Example: Estimating means of 2 Gaussians. • Suppose we have two unknown variables, and we want their means μ1 and μ2. (true–mean 1, true-mean 2) • All we have is a few sample data points from these distributions {blue and green dots} We cannot see the actual distributions. • We know the standard deviation before hand.

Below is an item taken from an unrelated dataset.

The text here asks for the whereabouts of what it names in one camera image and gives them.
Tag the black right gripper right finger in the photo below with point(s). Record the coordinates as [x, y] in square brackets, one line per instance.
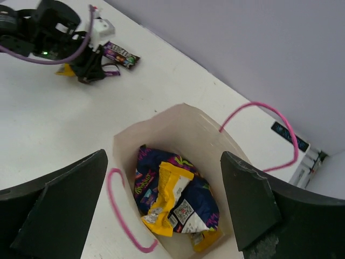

Review of the normal distribution: • The inflection point is at one standard deviation: σ from the mean. • Centered at the mean, the probability of getting a point at most 1 σ away is 68% • This means the probability of drawing a point to the right of μ+1*σ is at most .5(1-.68) = 16% • At most 2 σ from the mean is 95% • This means the probability of drawing a point to the right of μ+2*σ is at most .5(1-.95) = 2.5% • At most 3 σ from the mean is 99.7% • This means the probability of drawing a point to the right of μ+3*σ is at most .5(1-.997) = 0.15%
In the above, the “to the right probability” is the same for the left, but I am doing one-sided for a reason. • The important part is to note how quickly the “tails” of the normal distribution “fall off”. In other words, the probability of getting a specific data point drops drastically as we go away from the mean.